Recorded data:

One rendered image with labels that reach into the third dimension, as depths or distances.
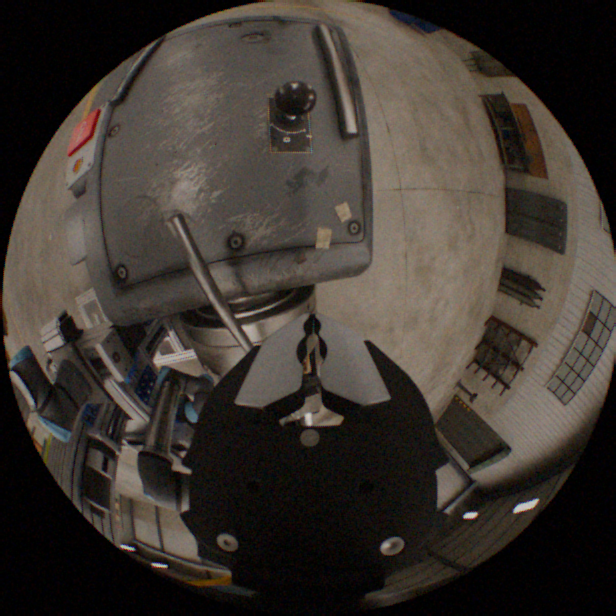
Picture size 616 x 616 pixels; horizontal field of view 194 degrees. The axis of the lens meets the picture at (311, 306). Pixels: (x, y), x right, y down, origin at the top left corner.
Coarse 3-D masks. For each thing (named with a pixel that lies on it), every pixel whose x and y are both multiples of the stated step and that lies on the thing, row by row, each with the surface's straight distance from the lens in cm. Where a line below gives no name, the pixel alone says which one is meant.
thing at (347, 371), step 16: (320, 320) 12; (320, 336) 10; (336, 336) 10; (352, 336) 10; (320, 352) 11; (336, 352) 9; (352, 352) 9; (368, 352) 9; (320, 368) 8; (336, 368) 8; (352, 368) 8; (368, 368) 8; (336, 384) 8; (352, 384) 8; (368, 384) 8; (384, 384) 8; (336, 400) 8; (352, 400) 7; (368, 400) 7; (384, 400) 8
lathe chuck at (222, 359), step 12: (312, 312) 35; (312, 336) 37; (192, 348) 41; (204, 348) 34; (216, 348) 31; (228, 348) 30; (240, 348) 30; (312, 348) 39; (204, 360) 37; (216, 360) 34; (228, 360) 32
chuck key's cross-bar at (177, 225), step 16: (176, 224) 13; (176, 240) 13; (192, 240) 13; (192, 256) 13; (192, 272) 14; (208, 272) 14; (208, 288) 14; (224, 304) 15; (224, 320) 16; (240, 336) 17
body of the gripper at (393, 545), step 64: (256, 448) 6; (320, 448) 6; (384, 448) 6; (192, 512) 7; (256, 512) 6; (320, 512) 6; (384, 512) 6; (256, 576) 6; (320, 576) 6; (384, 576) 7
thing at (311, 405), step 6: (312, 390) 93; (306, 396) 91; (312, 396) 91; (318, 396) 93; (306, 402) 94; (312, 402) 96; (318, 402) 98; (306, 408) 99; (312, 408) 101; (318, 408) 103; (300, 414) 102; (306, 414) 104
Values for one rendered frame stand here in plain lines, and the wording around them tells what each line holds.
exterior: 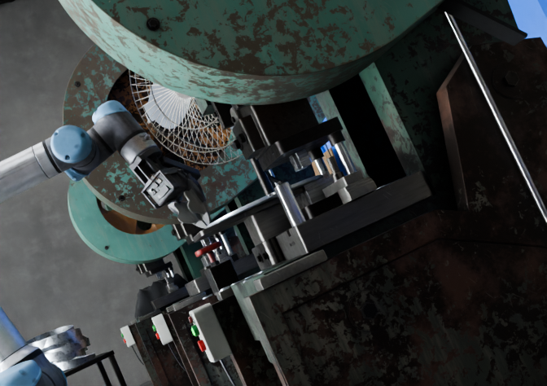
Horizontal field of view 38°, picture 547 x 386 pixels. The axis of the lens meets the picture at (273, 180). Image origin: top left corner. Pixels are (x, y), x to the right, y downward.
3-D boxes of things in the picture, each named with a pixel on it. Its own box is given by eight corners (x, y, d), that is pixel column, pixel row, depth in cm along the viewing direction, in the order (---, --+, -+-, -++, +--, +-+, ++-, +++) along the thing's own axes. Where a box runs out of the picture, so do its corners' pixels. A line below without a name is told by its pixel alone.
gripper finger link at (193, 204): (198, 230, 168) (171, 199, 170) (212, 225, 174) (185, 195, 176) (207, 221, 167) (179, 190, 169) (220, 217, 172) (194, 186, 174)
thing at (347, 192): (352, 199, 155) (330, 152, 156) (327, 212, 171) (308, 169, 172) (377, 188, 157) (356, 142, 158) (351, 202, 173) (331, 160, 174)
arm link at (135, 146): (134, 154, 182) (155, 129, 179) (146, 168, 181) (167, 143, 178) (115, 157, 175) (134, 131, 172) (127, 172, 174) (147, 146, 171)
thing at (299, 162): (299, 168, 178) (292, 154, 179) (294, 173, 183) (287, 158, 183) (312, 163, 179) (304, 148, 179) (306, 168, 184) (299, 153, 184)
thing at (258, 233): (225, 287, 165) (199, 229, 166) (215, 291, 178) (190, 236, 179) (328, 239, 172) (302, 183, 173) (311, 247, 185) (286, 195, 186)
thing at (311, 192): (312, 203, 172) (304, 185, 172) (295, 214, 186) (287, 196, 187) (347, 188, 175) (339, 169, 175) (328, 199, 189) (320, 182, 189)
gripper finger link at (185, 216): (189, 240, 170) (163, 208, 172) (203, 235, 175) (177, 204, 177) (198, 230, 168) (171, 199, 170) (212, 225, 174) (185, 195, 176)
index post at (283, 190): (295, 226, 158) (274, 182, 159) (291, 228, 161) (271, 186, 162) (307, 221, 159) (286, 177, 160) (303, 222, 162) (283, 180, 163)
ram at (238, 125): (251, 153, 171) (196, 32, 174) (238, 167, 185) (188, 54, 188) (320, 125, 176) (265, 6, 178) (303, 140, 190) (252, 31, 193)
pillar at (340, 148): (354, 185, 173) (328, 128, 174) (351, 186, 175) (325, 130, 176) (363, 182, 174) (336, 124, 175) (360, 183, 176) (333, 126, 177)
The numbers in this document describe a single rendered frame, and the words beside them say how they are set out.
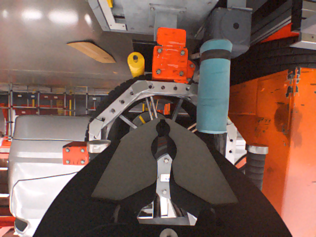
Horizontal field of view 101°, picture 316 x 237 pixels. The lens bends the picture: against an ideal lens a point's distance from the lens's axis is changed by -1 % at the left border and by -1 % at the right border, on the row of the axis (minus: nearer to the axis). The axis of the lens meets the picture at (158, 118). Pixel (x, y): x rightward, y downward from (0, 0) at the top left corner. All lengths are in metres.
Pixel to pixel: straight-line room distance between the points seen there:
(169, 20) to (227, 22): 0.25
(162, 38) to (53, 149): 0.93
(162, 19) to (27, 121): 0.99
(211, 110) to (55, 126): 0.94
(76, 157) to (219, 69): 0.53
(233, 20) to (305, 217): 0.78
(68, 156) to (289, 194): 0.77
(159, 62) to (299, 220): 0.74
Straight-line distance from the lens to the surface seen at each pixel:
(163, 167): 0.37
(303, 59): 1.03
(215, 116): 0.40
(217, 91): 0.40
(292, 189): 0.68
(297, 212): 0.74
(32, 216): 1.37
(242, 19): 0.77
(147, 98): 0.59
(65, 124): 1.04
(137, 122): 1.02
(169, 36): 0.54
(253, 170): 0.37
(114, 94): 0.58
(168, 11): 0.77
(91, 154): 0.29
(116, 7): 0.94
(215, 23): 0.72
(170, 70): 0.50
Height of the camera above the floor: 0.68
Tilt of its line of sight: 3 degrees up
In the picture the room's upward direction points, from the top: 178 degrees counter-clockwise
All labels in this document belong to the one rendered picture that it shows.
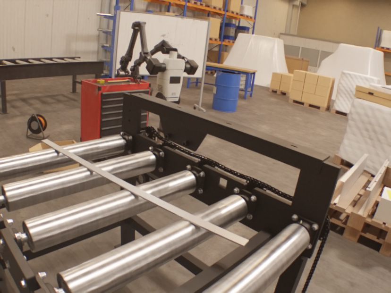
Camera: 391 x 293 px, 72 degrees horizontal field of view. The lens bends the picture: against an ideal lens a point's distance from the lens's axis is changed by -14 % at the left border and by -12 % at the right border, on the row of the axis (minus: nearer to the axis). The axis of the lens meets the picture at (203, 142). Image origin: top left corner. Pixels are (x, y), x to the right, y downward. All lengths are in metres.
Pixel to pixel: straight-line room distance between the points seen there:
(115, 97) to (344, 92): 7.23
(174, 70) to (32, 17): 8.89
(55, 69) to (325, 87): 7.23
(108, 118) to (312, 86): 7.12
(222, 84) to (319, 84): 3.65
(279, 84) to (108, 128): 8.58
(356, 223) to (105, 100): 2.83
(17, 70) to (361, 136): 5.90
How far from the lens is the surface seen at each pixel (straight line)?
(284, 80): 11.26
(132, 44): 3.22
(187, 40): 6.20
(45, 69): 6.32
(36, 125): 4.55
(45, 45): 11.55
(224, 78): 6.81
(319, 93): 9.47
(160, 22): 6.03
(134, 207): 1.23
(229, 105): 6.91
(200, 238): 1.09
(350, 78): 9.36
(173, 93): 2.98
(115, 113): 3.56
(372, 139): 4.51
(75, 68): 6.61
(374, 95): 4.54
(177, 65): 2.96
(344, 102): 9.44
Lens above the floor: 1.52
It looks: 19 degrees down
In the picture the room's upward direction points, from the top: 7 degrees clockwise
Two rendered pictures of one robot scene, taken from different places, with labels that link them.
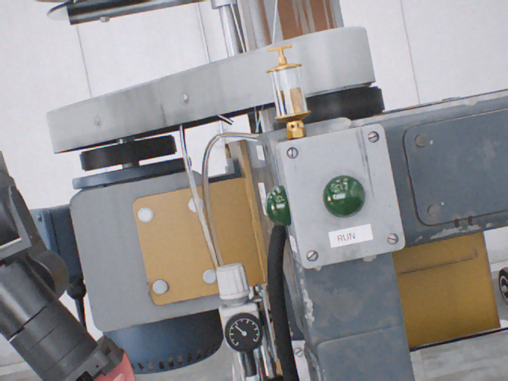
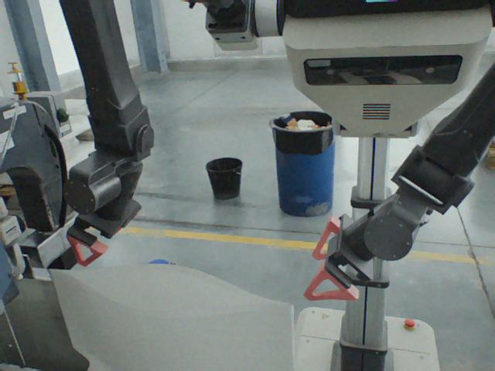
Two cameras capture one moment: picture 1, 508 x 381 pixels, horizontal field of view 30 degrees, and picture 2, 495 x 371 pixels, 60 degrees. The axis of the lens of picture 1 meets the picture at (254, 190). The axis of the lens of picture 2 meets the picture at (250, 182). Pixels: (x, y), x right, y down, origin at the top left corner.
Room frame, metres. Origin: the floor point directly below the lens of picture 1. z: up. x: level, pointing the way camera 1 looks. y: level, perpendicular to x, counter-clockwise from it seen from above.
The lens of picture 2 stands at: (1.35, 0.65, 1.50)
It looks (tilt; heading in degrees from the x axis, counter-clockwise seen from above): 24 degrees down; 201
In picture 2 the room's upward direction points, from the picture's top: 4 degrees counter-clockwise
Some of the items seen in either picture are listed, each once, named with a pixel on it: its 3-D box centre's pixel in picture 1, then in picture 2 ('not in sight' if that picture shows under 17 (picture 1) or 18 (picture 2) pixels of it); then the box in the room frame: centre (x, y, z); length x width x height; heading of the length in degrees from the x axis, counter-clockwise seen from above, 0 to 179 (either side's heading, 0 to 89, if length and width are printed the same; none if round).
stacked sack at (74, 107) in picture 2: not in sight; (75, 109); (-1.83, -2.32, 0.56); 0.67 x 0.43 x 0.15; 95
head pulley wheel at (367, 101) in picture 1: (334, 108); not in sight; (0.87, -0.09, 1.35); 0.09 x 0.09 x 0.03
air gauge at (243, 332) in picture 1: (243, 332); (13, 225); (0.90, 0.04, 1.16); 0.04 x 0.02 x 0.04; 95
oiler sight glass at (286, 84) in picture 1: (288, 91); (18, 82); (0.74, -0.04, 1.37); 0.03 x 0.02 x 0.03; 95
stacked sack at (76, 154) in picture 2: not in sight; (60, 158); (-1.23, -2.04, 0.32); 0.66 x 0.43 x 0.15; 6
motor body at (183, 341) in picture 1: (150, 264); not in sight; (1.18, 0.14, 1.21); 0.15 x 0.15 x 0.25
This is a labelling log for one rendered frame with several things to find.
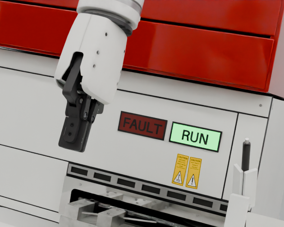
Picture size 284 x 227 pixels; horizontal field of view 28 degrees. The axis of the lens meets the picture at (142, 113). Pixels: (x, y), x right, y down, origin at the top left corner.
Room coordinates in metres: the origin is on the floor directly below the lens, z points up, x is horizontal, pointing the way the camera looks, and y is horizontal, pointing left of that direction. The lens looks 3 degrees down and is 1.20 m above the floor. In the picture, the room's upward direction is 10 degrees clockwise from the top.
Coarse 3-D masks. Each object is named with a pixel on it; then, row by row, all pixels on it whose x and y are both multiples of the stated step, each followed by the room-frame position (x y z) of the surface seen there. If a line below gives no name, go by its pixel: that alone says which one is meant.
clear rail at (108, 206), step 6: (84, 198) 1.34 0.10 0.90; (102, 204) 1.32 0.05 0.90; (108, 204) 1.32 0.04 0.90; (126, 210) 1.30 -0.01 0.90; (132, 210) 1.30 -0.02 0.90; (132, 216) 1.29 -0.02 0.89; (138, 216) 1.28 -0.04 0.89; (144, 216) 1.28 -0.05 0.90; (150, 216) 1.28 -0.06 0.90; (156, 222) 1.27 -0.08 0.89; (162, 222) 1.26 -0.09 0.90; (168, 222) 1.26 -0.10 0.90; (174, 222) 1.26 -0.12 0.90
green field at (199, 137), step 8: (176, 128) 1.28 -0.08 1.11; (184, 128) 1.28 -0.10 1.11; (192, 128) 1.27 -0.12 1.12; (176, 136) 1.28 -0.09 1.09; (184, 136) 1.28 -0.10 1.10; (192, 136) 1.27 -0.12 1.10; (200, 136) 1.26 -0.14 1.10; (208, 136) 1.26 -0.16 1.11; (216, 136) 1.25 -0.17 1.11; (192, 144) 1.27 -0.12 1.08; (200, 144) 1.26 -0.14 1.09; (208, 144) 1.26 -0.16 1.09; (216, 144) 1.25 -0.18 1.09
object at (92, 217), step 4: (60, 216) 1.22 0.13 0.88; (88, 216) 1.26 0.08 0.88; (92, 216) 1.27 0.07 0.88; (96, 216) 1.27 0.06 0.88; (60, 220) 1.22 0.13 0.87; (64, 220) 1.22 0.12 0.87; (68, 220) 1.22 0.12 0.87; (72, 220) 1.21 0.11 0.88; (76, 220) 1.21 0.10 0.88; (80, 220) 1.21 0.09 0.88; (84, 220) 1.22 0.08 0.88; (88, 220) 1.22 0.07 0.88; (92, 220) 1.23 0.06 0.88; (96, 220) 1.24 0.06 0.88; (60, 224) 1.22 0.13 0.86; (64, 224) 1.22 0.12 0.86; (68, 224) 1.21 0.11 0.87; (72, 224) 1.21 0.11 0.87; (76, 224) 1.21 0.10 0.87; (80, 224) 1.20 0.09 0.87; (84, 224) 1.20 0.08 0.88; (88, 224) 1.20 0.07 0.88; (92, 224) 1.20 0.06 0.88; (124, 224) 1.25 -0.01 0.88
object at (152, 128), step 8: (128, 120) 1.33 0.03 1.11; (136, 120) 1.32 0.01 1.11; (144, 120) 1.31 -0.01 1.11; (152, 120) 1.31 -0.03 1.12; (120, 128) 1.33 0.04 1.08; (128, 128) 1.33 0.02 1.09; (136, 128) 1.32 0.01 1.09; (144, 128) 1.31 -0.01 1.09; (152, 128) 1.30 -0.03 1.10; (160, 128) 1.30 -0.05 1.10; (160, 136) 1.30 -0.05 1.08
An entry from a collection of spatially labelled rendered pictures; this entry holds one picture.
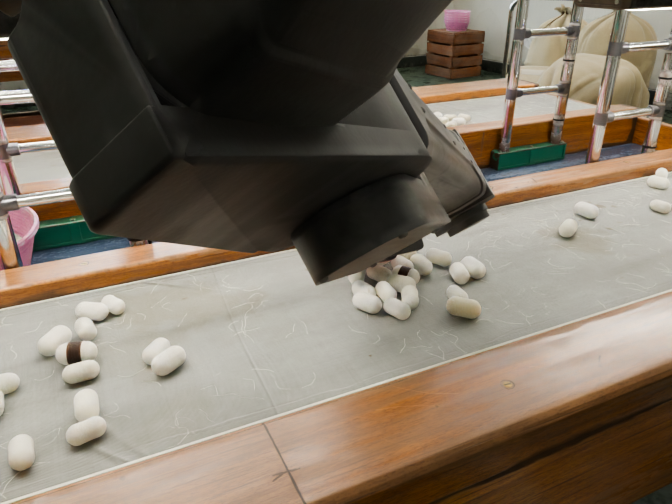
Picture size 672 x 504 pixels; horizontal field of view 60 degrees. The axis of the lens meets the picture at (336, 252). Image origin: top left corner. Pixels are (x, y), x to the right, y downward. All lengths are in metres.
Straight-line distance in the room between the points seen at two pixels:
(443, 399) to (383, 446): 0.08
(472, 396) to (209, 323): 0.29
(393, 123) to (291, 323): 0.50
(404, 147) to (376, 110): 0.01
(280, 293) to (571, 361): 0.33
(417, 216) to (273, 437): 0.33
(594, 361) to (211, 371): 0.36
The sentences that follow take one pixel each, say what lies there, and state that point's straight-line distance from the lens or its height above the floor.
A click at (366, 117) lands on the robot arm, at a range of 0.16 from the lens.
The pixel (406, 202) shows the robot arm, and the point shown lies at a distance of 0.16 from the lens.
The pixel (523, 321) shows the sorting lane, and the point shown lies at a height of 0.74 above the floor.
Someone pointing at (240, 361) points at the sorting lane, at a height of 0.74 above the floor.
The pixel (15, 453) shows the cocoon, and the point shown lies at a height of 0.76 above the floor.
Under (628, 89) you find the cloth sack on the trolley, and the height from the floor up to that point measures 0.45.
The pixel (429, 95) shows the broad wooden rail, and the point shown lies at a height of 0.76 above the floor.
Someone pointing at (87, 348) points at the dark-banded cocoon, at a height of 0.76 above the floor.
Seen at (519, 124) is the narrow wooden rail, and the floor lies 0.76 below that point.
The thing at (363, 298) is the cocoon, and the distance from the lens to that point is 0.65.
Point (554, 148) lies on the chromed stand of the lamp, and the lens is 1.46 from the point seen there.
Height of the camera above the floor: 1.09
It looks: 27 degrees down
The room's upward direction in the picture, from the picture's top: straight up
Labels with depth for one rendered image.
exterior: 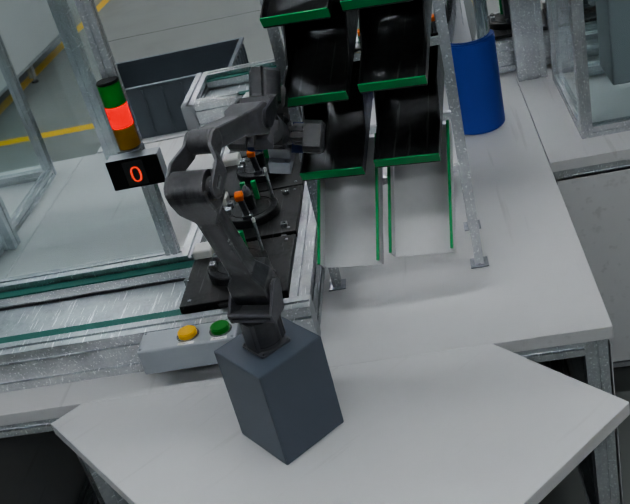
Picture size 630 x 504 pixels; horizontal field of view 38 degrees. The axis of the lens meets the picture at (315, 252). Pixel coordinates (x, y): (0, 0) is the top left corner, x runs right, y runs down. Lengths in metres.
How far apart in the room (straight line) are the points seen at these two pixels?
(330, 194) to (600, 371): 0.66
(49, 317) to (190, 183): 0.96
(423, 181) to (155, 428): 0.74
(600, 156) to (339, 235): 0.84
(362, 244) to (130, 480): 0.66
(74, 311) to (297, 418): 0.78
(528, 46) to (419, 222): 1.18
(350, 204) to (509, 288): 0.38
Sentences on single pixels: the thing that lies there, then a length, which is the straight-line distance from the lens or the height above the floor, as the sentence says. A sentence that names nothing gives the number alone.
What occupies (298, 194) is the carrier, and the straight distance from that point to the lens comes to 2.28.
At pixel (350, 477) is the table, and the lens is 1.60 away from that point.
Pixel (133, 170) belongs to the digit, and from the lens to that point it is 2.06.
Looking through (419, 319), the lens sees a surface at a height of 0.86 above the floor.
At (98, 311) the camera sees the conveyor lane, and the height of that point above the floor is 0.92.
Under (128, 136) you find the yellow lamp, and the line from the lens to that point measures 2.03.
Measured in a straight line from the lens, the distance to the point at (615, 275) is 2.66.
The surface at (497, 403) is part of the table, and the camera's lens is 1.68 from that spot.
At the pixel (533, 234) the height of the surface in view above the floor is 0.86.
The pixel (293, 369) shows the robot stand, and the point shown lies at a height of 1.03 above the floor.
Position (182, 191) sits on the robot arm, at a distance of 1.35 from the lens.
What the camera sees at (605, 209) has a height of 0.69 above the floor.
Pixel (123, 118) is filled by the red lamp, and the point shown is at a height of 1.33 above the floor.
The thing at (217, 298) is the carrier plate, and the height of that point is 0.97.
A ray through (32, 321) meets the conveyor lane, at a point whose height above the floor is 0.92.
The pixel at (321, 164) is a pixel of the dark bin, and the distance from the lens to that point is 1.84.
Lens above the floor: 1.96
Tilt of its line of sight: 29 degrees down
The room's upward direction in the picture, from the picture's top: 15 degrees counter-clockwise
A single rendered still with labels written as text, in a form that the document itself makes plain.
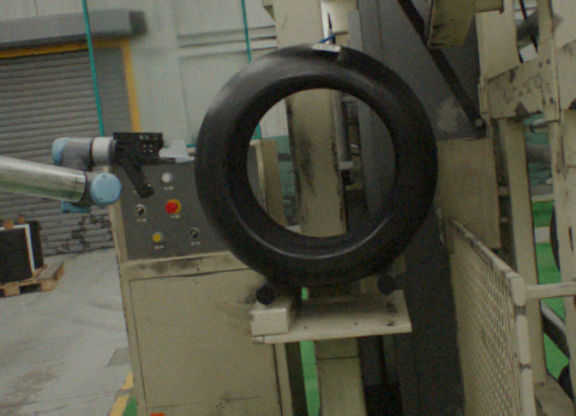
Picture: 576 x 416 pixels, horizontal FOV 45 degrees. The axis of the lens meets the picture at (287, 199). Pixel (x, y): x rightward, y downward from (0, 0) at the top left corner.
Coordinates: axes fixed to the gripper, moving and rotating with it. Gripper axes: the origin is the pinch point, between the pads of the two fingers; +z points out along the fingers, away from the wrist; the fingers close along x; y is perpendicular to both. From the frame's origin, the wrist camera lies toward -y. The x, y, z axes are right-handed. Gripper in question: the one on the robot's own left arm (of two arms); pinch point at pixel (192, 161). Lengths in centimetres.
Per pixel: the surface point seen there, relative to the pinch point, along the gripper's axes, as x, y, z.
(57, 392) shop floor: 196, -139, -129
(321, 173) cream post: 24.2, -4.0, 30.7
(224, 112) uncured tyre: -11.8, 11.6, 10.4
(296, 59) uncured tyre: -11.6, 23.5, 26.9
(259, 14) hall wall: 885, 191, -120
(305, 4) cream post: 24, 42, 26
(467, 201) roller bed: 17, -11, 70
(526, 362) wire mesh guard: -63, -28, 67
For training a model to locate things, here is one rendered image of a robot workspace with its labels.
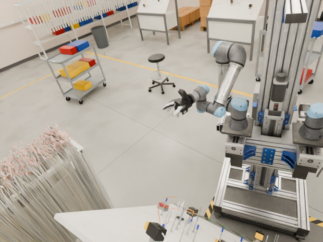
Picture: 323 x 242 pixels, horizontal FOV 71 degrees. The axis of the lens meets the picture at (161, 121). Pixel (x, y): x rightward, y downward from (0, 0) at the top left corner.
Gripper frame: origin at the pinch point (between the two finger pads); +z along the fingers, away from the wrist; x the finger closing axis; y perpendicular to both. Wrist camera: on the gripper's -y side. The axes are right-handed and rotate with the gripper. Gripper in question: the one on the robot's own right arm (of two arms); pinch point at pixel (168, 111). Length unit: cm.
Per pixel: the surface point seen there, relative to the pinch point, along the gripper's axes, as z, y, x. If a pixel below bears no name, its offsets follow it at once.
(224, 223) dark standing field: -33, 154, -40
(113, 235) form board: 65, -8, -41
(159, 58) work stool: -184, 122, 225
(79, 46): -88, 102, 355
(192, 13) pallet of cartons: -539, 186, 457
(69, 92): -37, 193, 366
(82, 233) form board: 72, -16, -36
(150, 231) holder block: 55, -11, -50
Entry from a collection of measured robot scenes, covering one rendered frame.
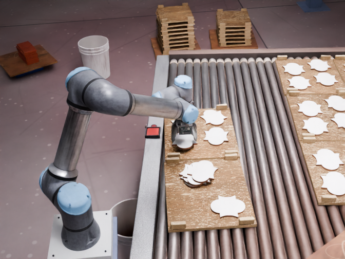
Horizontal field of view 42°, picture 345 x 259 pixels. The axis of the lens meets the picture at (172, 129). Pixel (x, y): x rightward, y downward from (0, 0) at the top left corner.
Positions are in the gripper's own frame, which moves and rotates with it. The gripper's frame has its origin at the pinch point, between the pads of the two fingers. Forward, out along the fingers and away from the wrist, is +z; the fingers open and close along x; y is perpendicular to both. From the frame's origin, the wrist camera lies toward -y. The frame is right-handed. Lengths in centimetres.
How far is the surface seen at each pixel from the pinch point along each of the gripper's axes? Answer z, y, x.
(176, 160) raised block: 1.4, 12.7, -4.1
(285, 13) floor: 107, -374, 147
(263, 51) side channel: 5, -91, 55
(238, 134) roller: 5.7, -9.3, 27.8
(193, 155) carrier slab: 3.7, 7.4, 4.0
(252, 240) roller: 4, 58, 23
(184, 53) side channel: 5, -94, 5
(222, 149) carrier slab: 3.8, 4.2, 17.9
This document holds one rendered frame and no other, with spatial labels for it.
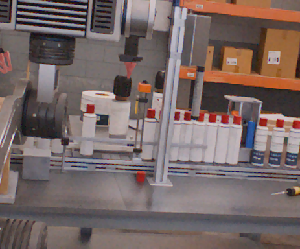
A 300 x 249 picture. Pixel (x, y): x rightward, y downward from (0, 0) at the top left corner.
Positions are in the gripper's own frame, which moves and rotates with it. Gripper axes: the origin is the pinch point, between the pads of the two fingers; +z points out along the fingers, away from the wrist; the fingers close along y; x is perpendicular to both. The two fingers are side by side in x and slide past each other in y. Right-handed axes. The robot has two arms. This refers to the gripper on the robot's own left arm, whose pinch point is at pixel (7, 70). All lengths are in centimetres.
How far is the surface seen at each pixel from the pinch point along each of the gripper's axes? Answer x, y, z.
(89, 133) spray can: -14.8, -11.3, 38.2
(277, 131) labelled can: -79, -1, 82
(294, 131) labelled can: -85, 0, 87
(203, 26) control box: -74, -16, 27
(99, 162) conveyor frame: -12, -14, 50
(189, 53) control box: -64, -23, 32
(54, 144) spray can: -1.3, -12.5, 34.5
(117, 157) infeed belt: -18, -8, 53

WHAT YOU SHOULD DO ▸ An exact copy of the lines above, from the one containing "(108, 118) to (312, 86): 7.12" down to the one containing "It looks: 19 degrees down" and including both, is the whole answer; retype it and nothing else.

RESPONSE TO THIS TASK ▸
(108, 118) to (312, 86): 7.12
(222, 84) to (319, 84): 3.65
(279, 84) to (108, 128): 8.58
(356, 223) to (105, 100): 2.83
(17, 70) to (361, 136): 5.90
How far from the lens is the surface seen at each pixel (straight line)?
(284, 80): 11.26
(132, 44): 3.22
(187, 40): 6.20
(45, 69): 6.32
(36, 125): 4.55
(45, 45): 11.55
(224, 78): 6.81
(319, 93): 9.47
(160, 22): 6.03
(134, 207): 1.23
(229, 105): 6.91
(200, 238): 1.09
(350, 78): 9.36
(173, 93): 2.98
(115, 113): 3.56
(372, 139): 4.51
(75, 68): 6.61
(374, 95): 4.54
(177, 65): 2.96
(344, 102): 9.44
Lens above the floor: 1.52
It looks: 19 degrees down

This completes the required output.